Kichernd legte ich meine Hände auf seine Schultern und luscherte über sie hinweg. Grinsend schüttelte Harry den Kopf und legte den Pinsel auf der kleinen Ablage der Holzstaffelei unter der Leinwand ab und stellte die Farbpalette beiseite, bevor er sich zu mir herumdrehte und mich mit seinen langen Armen umschlang.

»Hübscher Pulli«, meinte er schmunzelnd an meinem Ohr und hauchte einen Kuss unter mein Ohrläppchen, was mir eine Gänsehaut bescherte.

»Danke, der gehört einem ganz tollen Typen, den ich zufälligerweise ziemlich gern hab«, erwiderte ich und stupste mit meiner Nasenspitze gegen seine.

Harry hob eine Augenbraue. »Na, von einem Typen, den du ganz zufällig ziemlich gern hast also? Lass ihn das bloß nicht hören, sonst kriegt der wohlmöglich noch einen Herzkasper.«

»Tja.« Ich zuckte die Schultern und legte meine Hand auf die Stelle seines Herzens. Es schlug tatsächlich schneller als normal. »Zu spät.«

Er beugte sich wieder zu mir und legte seine Lippen auf meine. In meinem Bauch kribbelte es ganz gehörig und ich musste mich zusammenreißen, nicht zu weit zu gehen. Wir waren kein Paar, da tat man gewisse Dinge nicht.

»Also, was genau verschafft mir die Ehre, dass du mich besuchst?«, fragte Harry irgendwann.

Ich lag mittlerweile auf dem Bauch auf seinem Bett, den Kopf auf die Hände gestützt und sah Harry bei seiner Arbeit zu. Und die machte er wirklich großartig. Würde ich es nicht besser wissen, könnte man denken, dass Harry Picasso oder so war.

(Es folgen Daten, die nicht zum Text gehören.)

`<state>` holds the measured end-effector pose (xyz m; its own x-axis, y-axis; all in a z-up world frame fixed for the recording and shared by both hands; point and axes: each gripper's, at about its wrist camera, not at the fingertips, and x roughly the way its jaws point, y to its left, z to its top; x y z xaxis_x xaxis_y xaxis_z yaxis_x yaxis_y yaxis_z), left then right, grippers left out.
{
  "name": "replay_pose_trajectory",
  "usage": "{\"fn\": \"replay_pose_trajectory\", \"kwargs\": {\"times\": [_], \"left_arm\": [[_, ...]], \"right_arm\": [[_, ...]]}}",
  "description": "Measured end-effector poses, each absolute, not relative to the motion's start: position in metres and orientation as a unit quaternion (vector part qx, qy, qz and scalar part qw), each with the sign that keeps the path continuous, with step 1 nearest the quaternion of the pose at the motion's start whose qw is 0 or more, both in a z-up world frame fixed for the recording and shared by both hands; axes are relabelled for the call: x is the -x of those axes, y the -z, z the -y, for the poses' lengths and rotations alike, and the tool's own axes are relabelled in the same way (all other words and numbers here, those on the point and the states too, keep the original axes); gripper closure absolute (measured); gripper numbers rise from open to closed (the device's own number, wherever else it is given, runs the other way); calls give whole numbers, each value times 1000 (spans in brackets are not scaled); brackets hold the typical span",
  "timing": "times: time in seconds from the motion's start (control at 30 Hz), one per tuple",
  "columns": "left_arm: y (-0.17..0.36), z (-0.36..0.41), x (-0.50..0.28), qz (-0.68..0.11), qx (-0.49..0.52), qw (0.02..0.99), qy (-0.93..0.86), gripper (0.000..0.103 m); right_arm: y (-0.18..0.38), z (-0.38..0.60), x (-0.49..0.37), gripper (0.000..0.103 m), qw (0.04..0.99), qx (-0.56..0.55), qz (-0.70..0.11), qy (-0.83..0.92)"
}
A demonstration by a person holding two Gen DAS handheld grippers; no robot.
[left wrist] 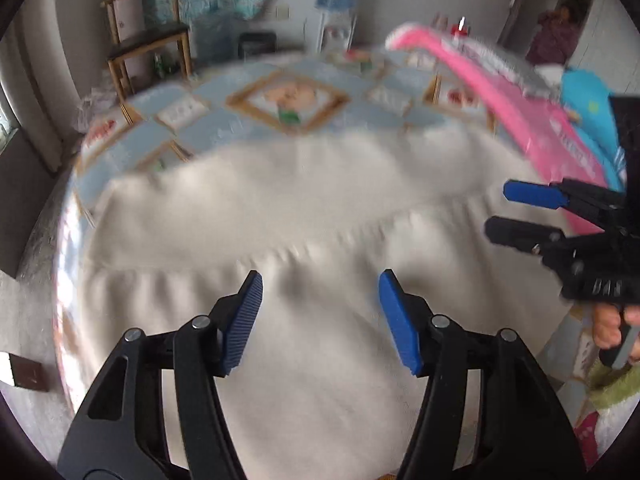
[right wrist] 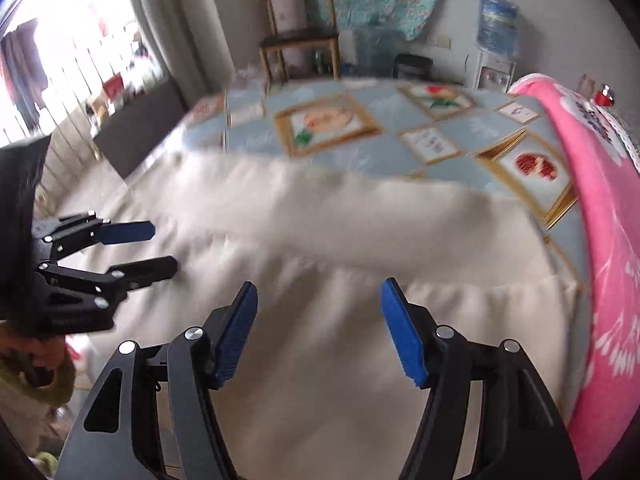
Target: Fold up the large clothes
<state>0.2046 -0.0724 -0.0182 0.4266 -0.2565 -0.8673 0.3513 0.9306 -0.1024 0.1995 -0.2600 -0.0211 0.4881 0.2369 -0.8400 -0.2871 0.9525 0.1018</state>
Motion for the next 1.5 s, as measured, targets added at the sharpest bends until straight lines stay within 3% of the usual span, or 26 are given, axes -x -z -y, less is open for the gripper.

Irgendeiner dieser super genialen Künstler, die im Louvre ausgestellt waren. Ob seine Werke in Museen hingen?

Verdient hätten sie es auf jeden Fall. Die Arbeit – soweit ich es als totale Kunstniete beurteilen konnte – war grandios. Die Art und Weise, wie Harry den Pinsel über die Leinwand wischen ließ und damit genau den Effekt erzielte, den er haben wollte, war faszinierend. Besser als jede Meditation.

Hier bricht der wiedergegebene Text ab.